Re: [PATCH rdma-core 2/4] glue/redhat: add udev/systemd/etc infrastructure bits

[Date Prev][Date Next][Thread Prev][Thread Next][Date Index][Thread Index]

 



On 10/14/2016 7:19 PM, Jason Gunthorpe wrote:
> On Fri, Oct 14, 2016 at 03:21:34PM -0400, Jarod Wilson wrote:

>> diff --git a/glue/redhat/ibacm.service b/glue/redhat/ibacm.service
>> new file mode 100644
>> index 0000000..1cd031a
>> +++ b/glue/redhat/ibacm.service
> 
> Can we just put this in ibacm/ ?
> 
>> +Requires=rdma.service
>> +After=rdma.service opensm.service
> 
> This is the only RH specific thiing I see.. Could we standardize on
> something here and use it on all distros? rdma-available.target?

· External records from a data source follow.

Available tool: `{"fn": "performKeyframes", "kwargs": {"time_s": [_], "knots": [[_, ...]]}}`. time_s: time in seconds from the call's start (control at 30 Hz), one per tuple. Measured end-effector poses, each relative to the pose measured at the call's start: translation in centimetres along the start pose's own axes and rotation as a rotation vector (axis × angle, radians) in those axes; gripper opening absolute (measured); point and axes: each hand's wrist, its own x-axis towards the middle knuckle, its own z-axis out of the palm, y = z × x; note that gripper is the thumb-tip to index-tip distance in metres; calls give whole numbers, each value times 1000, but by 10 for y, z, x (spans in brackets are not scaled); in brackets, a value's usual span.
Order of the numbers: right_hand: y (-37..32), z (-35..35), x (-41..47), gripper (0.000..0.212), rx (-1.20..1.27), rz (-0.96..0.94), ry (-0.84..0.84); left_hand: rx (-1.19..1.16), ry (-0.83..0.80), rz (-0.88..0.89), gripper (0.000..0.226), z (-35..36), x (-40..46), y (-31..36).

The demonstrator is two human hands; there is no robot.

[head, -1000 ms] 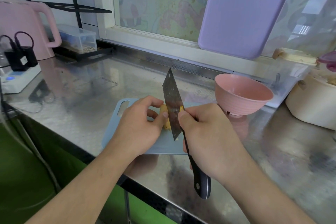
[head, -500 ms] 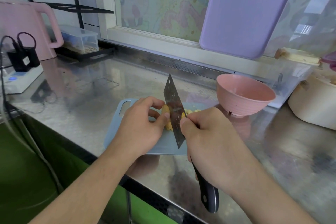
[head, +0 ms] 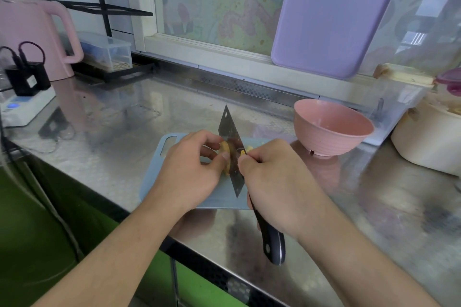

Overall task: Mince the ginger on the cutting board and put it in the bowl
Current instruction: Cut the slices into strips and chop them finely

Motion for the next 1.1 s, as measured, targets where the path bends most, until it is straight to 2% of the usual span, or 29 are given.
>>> {"fn": "performKeyframes", "kwargs": {"time_s": [0.2,0.33,0.5,0.77,0.9,1.03,1.1], "knots": [[5,9,15,25,68,86,-29,13,-12,2,21,-1,-2,-1],[17,11,12,44,189,98,46,36,-41,0,30,0,-4,3],[21,1,7,45,300,78,42,44,-45,-10,28,-2,-3,3],[28,-26,9,43,631,122,204,56,-62,-31,26,-1,-2,1],[36,-28,12,40,642,142,224,131,-100,7,37,0,-2,1],[39,-26,14,39,631,166,204,182,-170,43,64,1,-2,2],[39,-25,13,40,618,174,188,223,-194,50,70,1,-2,2]]}}
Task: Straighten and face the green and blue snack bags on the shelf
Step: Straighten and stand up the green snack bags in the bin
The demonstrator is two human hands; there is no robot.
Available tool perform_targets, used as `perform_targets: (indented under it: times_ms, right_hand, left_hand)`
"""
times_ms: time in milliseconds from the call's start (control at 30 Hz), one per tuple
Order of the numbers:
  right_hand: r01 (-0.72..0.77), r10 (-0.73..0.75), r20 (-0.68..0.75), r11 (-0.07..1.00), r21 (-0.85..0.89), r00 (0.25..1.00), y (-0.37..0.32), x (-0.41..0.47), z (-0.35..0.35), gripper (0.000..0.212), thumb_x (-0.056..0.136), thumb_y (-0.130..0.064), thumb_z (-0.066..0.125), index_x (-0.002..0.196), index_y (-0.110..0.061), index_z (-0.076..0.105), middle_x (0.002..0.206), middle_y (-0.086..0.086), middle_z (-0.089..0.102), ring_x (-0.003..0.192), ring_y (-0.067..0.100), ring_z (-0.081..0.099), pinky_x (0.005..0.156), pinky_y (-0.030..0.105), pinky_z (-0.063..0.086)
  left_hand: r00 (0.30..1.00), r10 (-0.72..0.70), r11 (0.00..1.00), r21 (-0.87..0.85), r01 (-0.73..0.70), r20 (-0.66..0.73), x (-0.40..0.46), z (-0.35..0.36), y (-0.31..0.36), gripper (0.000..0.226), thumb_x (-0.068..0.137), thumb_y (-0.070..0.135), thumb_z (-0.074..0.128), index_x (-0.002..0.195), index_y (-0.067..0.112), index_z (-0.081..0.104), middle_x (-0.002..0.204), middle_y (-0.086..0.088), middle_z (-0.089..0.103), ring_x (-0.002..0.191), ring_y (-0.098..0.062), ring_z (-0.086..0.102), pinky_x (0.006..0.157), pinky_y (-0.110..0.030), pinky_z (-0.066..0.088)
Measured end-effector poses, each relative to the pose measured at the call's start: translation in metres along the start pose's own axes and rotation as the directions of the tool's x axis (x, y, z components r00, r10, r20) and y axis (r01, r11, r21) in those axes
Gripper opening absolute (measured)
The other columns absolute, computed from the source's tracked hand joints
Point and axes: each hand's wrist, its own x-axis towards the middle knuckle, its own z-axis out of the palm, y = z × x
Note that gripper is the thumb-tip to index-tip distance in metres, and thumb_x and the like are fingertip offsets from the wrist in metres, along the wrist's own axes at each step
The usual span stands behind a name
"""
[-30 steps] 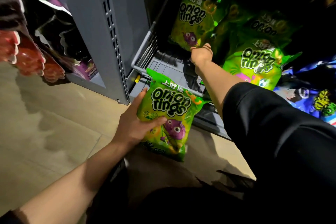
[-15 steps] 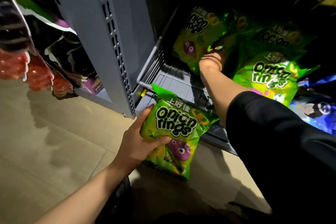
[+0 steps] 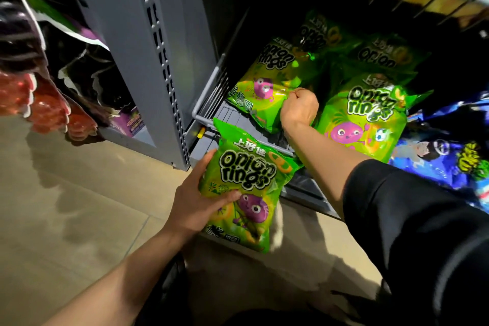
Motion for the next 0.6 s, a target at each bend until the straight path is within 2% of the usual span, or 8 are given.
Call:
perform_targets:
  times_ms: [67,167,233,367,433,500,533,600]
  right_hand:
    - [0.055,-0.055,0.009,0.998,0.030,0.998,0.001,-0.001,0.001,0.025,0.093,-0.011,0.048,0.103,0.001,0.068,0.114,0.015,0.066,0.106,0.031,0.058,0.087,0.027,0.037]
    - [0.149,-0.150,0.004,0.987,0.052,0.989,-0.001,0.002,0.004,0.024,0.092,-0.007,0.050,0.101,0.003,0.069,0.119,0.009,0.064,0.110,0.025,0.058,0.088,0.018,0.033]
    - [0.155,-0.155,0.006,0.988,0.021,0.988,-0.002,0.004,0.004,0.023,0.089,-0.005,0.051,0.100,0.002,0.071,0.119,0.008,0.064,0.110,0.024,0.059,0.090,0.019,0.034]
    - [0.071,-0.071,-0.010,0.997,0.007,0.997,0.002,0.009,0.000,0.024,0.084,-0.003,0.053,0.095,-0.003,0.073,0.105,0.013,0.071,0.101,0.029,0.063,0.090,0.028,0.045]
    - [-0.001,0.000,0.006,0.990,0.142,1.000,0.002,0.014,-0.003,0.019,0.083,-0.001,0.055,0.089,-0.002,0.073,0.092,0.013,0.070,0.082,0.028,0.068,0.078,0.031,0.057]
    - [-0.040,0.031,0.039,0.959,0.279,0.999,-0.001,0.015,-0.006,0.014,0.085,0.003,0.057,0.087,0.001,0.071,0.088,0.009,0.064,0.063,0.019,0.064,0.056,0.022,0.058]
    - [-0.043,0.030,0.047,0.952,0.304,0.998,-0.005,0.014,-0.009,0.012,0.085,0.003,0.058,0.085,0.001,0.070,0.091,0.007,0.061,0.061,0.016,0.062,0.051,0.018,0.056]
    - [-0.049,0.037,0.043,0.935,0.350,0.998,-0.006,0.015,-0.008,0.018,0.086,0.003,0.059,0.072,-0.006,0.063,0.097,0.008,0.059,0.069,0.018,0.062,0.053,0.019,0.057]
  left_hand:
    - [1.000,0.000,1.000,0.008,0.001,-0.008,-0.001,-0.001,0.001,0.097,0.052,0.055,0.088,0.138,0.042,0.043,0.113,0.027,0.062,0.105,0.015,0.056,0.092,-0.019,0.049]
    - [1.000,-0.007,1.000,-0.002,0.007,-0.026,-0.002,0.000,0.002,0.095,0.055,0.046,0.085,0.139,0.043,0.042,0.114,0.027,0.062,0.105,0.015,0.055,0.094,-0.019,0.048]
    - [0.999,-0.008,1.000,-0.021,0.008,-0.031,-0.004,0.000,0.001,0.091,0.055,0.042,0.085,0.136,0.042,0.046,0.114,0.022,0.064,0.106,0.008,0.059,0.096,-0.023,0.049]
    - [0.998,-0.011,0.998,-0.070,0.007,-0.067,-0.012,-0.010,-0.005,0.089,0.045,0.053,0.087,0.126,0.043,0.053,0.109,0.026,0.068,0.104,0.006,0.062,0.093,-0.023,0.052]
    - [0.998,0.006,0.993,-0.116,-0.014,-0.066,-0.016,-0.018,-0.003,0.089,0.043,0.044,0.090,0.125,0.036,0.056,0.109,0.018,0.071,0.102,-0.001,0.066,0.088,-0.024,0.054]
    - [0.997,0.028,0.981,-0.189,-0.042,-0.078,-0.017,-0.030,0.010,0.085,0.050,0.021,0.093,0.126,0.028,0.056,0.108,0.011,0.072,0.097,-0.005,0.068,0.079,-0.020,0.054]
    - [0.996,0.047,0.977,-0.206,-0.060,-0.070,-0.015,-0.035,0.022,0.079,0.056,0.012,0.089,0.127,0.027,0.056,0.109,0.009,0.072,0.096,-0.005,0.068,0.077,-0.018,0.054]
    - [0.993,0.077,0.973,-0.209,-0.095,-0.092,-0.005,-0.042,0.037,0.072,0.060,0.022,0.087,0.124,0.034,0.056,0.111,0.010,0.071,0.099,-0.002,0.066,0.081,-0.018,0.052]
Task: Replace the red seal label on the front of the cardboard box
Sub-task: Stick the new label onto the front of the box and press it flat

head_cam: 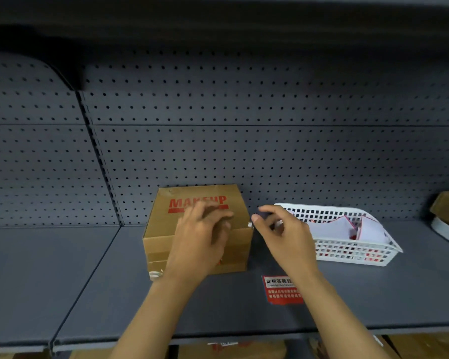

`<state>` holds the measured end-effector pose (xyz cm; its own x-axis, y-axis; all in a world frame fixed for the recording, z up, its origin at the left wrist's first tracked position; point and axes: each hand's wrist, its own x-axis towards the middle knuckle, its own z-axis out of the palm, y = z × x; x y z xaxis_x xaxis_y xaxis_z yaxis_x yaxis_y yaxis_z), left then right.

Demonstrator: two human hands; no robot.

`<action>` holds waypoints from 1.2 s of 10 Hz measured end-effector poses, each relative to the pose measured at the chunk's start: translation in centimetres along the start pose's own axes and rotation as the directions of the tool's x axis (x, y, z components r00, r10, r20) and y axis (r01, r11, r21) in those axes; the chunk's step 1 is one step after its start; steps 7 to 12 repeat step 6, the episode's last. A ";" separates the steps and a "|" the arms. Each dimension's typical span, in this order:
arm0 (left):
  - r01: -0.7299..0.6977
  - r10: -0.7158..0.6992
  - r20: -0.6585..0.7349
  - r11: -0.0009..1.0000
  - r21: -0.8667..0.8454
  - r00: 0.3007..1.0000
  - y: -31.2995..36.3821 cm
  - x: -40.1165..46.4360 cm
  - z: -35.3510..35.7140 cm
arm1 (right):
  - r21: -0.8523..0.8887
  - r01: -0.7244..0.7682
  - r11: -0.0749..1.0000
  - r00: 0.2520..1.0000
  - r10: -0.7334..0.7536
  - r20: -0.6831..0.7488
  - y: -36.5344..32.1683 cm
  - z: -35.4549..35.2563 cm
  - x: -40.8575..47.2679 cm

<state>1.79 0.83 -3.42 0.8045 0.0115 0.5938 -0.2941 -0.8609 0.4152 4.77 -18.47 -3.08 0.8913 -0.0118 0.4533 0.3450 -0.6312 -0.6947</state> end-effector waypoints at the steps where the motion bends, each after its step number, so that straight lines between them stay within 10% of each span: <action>1: 0.028 -0.030 0.035 0.998 0.053 0.999 0.2 -0.1 0.1 | 0.012 0.062 0.998 0.985 -0.063 0.158 0.2 0.0 0.9; 4: 0.131 -0.134 0.092 0.991 0.039 0.987 1.2 0.0 -0.3 | -0.105 0.196 0.975 0.971 -0.178 0.160 0.1 -1.0 1.4; 6: 0.274 -0.269 0.095 0.961 -0.046 0.959 2.1 0.3 -1.0 | -0.136 -0.109 0.985 0.994 0.112 0.017 4.1 -6.5 3.0; 12: 0.274 -0.269 0.095 0.961 -0.046 0.959 2.1 0.3 -1.0 | -0.136 -0.109 0.985 0.994 0.112 0.017 4.1 -6.5 3.0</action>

You can't, unless you rename the rdma.service unit file to something
else.  They are tied in that way.

>> +++ b/glue/redhat/rdma.cxgb3.sys.modprobe
>> @@ -0,0 +1 @@
>> +install cxgb3 /sbin/modprobe --ignore-install cxgb3 $CMDLINE_OPTS && /sbin/modprobe iw_cxgb3
>> diff --git a/glue/redhat/rdma.cxgb4.sys.modprobe b/glue/redhat/rdma.cxgb4.sys.modprobe
>> new file mode 100644
>> index 0000000..44163ab
>> +++ b/glue/redhat/rdma.cxgb4.sys.modprobe
>> @@ -0,0 +1 @@
>> +install cxgb4 /sbin/modprobe --ignore-install cxgb4 $CMDLINE_OPTS && /sbin/modprobe iw_cxgb4
> 
> What are these for? Should they be cross distro? Why are only a few
> drivers this special?

We have one of these for every two (or more) part driver.  They aren't
special, it's just the multipart drivers that are.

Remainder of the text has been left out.